The statute of limitations for discrimination cases is different under California state law and federal law. If you want to pursue your case in California, the first step is filing a complaint with the California Civil Rights Department (CRD). Under the statutes of limitations, Mar Vista employees have three years to do this from the date of the discriminatory act (or from the last act if it was ongoing). If the discrimination experienced was a single incident, such as being fired from your job, then the deadline begins on that date. If you were subject to discrimination on several occasions, the timeline would begin from the most recent incident.
It is smart to act quickly to avoid missing the deadline. Waiting too long can also weaken your case. We could help ensure that your complaint is filed on time and with all supporting documentation.
If you have been discriminated against, you may choose to file a complaint with the Equal Employment Opportunity Commission (EEOC) rather than California’s state agency. The EEOC is a federal agency that enforces several laws which protect workers across the United States from discrimination at work. The EEOC has a shorter statute of limitations for Mar Vista workplace discrimination cases than California law. Generally, a charge must be filed within 180 days in California, however, the deadline is extended to 300 days if the state enforces a similar law (which California does).
In some situations, filing with the EEOC may be the better choice as the federal law could offer broader protections. For example, if an employee was discriminated against based on religion and worked for a small employer not covered under California’s Fair Employment and Housing Act (FEHA), the EEOC makes more sense. However, in most situations, California law tends to be more favorable to workers. We carefully assess your situation to determine the best path forward and ensure all filing deadlines are met.
Calculating the statute of limitations for discrimination cases in Mar Vista requires identifying when the clock starts to run. Generally, it begins on the date that the last discriminatory act happened. There is usually not much room for error with these statutes of limitations; however, there are some exceptions. For example, if the discrimination was not known at the time that it occurred and you learned of it later, the time limit could start when you knew (or should have known) about it. Again, if the conduct was a part of a continuing pattern of discrimination, the statute begins upon the last act. An extension to the time limit may be allowed in rare cases.
We recommend reaching out to an attorney as soon as possible after the discrimination occurs. These time limits go by quickly, and you do not want to miss your chance to pursue a case and hold your employer accountable.

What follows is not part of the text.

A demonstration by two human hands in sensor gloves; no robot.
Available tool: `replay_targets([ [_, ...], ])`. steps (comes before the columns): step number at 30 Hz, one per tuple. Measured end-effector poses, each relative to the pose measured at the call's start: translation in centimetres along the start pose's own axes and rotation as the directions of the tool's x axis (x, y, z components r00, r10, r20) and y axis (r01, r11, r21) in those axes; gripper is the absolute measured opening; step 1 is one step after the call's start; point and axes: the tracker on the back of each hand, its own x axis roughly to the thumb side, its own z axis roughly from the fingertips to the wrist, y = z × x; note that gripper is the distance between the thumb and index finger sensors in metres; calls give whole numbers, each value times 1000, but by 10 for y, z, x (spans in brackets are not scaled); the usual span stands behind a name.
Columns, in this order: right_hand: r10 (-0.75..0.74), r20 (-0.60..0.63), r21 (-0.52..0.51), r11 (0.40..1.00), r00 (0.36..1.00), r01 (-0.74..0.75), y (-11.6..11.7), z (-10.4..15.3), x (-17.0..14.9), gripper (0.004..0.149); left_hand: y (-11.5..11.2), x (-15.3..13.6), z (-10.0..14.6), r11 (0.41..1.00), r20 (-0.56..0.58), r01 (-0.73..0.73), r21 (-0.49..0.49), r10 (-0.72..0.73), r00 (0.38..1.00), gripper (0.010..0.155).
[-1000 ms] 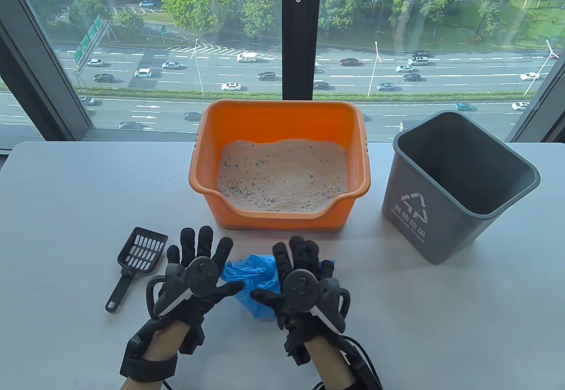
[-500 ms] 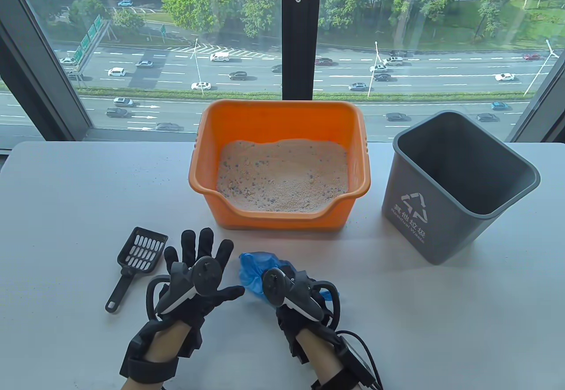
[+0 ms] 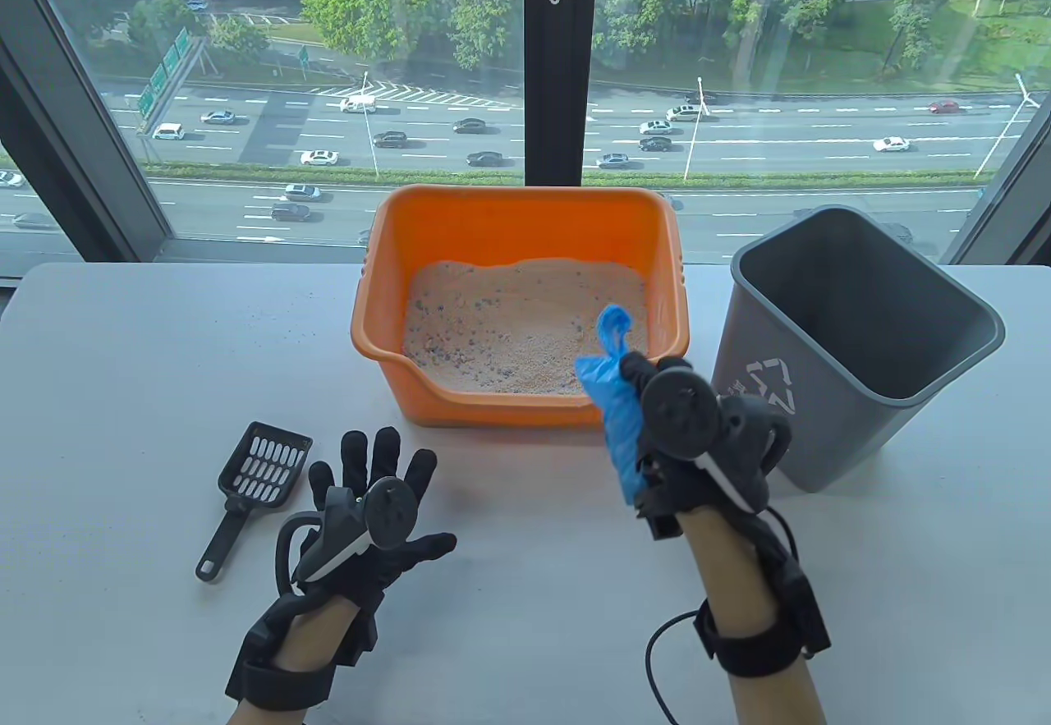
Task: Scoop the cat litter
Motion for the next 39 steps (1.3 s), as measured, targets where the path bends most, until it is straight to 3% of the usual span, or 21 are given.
replay_targets([
  [2, 39, -50, -127, 991, 998, -45, -31, -29, -5, 41, 0, -1, 0, 1000, -9, -2, 2, 2, 1000, 93],
  [5, 121, -132, -278, 948, 984, -154, -54, -62, -15, 42, 1, -2, 0, 1000, -16, -5, 3, 5, 1000, 93],
  [9, 262, -262, -298, 893, 929, -337, -53, -89, -37, 42, 0, -2, 0, 1000, -18, 0, 8, 0, 1000, 92],
  [12, 327, -354, -237, 875, 876, -422, -37, -104, -66, 43, 1, -1, 0, 1000, -19, 7, 18, -6, 1000, 92],
  [15, 321, -447, -83, 915, 835, -396, -20, -104, -87, 44, 5, -5, -1, 999, -52, -6, 38, 8, 999, 91],
  [20, 297, -494, -55, 927, 817, -370, -4, -98, -106, 44, 4, -14, -2, 999, -87, -28, 44, 32, 996, 91],
  [24, 274, -547, 23, 949, 791, -313, 3, -92, -123, 46, 4, -13, -2, 999, -88, -17, 42, 21, 996, 91],
  [34, 179, -599, 108, 984, 781, -142, 26, -78, -143, 45, 3, -11, -2, 999, -84, -12, 31, 14, 996, 89],
  [39, 173, -518, 33, 983, 838, -182, 21, -76, -119, 46, 2, -10, -3, 999, -79, -10, 33, 12, 997, 88],
])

Failing to file your complaint within the Mar Vista discrimination statute of limitations could result in your case being dismissed. California’s time limits are more generous than many other states and the federal government. Even so, it is critical to seek legal guidance as soon as possible. We act quickly at Employee Civil Rights Group, ensuring claims are filed on time and are supported by all the necessary documentation. If you have been discriminated against at work, contact us for an initial consultation.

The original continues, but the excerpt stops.